◆ PROBLEM TO SOLVE:
Return only what lies between the first line of the entries and the line containing "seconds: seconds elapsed", both lines included.

◆ EXERCISE DATA:
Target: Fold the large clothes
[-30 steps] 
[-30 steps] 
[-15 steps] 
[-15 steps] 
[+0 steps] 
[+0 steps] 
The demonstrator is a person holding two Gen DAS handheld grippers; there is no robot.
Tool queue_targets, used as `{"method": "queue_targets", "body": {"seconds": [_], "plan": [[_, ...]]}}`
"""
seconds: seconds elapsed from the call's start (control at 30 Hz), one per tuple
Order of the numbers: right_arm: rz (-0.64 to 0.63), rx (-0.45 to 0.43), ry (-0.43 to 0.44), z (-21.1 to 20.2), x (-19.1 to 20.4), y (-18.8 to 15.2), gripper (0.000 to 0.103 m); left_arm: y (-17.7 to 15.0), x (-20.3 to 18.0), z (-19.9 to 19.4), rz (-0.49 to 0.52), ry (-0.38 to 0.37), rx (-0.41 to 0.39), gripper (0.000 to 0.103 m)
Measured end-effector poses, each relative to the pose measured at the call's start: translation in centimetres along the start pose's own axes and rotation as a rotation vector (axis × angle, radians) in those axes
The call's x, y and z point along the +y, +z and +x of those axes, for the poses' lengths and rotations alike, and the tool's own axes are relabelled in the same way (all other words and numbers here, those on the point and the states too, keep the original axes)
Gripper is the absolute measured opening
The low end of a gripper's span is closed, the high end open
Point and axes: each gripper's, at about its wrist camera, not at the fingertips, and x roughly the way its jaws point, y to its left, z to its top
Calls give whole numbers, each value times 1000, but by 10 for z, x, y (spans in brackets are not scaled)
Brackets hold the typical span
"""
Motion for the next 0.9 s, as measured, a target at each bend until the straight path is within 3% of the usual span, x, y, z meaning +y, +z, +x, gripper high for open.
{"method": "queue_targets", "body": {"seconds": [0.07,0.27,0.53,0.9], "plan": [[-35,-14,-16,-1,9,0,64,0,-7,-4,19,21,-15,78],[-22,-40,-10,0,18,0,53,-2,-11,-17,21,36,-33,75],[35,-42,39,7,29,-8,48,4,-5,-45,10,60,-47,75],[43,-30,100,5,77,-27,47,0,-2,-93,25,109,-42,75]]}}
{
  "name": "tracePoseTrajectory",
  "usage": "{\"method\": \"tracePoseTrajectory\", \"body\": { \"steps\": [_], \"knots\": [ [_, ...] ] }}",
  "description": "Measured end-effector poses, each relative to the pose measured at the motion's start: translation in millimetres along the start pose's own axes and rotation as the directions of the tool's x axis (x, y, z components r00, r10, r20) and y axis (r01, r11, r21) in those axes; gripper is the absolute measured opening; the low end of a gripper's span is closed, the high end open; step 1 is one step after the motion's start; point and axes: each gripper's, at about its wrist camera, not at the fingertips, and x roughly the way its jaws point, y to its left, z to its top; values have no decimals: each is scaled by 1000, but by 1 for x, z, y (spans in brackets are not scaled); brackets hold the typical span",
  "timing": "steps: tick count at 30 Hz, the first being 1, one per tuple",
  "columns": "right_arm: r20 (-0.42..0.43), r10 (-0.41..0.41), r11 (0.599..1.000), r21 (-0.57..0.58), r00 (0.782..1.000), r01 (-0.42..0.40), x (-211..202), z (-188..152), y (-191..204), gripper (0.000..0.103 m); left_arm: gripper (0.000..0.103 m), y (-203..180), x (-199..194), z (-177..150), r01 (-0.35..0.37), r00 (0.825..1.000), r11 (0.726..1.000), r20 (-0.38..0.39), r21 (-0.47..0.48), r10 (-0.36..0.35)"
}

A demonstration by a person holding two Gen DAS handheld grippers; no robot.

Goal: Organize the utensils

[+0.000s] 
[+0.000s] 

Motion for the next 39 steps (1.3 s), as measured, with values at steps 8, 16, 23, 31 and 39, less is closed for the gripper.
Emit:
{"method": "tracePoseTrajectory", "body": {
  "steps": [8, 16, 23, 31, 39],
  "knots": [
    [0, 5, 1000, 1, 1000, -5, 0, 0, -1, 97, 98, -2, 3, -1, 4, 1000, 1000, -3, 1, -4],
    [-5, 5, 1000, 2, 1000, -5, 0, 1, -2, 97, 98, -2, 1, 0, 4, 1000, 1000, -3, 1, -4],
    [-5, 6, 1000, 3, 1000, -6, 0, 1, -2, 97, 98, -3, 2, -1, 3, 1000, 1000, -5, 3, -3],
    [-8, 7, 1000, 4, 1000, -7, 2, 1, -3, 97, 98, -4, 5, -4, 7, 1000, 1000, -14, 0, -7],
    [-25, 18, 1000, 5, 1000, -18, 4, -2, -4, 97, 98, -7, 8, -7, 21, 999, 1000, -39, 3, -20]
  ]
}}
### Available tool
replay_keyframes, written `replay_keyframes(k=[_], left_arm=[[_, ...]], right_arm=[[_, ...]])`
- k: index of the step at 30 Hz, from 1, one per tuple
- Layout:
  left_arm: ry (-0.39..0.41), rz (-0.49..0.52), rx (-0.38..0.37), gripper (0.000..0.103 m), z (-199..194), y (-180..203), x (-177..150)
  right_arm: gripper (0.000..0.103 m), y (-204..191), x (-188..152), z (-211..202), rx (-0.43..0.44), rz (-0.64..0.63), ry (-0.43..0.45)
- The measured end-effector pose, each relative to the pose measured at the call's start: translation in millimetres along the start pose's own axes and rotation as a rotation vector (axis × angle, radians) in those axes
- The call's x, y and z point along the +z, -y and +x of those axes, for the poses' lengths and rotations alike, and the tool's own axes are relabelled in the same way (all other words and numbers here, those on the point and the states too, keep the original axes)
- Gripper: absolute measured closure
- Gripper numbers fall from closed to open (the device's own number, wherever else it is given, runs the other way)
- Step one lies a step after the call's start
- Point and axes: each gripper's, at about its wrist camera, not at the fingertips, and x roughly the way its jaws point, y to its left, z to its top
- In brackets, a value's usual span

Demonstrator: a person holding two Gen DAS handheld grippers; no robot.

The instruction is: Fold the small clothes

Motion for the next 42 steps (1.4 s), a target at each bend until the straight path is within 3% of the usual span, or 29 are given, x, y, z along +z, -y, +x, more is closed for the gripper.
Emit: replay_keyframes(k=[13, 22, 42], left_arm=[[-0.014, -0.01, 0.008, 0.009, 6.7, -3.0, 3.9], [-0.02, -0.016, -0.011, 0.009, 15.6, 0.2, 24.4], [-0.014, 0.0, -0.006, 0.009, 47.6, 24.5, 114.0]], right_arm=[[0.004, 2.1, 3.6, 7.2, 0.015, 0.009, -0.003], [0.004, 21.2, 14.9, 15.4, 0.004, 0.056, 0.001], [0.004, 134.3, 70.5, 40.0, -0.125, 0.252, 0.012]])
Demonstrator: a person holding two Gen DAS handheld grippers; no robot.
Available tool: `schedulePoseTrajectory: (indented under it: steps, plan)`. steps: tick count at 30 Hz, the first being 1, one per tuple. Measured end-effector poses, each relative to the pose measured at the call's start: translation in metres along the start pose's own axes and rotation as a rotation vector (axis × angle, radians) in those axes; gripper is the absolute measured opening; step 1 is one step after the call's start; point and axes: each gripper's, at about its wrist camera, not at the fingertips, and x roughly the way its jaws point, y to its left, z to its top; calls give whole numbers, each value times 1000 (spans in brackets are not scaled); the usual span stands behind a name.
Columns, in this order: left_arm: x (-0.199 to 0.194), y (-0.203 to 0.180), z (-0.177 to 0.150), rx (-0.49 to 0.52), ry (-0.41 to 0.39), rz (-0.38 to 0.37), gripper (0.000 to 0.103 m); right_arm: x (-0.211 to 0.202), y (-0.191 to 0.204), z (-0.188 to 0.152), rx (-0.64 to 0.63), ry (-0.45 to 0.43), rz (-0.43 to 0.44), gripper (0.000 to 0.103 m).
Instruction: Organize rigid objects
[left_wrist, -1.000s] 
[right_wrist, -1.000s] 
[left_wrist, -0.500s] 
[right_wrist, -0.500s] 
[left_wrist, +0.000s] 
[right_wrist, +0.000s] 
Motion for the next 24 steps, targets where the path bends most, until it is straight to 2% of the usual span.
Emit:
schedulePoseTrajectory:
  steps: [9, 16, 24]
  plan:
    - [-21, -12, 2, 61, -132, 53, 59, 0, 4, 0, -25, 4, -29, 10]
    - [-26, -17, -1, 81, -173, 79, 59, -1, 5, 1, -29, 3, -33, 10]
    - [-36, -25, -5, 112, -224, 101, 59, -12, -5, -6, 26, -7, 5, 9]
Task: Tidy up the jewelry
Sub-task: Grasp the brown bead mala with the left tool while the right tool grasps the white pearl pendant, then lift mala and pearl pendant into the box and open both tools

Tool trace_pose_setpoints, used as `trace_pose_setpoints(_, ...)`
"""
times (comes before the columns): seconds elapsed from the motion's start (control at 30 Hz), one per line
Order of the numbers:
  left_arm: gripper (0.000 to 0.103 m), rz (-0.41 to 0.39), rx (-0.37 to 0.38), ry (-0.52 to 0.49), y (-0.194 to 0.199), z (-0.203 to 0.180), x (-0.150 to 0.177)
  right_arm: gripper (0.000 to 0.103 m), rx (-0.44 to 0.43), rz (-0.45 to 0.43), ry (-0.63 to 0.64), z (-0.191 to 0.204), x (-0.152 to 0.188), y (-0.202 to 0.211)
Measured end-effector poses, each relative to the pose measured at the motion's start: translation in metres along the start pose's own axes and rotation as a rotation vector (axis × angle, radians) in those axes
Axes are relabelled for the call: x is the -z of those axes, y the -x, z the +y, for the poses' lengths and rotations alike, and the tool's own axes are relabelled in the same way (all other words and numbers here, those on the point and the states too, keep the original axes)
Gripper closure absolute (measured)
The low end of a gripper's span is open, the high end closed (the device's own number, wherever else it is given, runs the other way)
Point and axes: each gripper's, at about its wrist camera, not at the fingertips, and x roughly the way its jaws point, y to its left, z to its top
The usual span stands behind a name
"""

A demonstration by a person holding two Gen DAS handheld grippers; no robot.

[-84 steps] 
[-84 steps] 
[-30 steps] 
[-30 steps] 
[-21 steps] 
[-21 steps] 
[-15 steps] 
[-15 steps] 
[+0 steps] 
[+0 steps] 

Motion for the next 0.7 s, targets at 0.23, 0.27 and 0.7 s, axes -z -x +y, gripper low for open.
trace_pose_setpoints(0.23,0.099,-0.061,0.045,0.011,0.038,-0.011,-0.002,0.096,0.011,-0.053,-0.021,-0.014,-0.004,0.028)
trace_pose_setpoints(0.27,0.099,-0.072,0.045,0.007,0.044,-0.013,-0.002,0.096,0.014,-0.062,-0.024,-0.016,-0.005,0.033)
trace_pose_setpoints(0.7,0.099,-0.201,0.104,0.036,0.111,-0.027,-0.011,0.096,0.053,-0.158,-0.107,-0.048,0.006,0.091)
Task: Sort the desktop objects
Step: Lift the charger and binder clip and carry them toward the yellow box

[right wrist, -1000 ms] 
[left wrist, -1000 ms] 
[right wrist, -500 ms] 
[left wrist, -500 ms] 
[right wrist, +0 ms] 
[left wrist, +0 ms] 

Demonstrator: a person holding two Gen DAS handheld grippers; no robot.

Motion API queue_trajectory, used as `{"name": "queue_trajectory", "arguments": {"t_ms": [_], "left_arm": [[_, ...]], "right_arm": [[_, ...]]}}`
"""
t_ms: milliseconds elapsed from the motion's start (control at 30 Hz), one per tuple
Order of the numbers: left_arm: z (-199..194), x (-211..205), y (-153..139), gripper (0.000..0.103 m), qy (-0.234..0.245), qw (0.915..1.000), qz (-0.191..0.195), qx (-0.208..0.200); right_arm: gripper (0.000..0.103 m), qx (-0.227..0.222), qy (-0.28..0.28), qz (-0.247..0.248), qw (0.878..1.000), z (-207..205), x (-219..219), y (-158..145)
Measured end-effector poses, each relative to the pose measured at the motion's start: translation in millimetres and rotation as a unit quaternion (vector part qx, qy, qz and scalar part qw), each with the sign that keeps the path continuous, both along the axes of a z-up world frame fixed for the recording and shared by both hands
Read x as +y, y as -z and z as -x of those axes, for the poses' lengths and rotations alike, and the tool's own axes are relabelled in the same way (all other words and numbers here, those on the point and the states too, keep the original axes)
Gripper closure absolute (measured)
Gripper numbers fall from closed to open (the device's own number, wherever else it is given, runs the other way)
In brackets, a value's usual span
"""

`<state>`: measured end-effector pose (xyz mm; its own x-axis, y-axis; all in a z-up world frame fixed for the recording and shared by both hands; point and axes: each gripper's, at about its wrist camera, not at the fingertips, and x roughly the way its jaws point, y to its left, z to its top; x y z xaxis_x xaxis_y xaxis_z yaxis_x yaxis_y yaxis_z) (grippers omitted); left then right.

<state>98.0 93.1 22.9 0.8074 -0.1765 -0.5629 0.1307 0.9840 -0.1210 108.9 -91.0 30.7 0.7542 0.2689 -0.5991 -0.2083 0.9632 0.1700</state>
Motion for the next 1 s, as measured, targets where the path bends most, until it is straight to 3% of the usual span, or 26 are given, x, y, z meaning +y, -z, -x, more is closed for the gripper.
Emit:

◆ OUTPUT BELOW:
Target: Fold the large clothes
[-30 steps] 
[-30 steps] 
[-15 steps] 
[-15 steps] 
[+0 steps] 
[+0 steps] 
The demonstrator is a person holding two Gen DAS handheld grippers; there is no robot.
Tool queue_targets, used as `{"method": "queue_targets", "body": {"seconds": [_], "plan": [[_, ...]]}}`
"""
seconds: seconds elapsed from the call's start (control at 30 Hz), one per tuple

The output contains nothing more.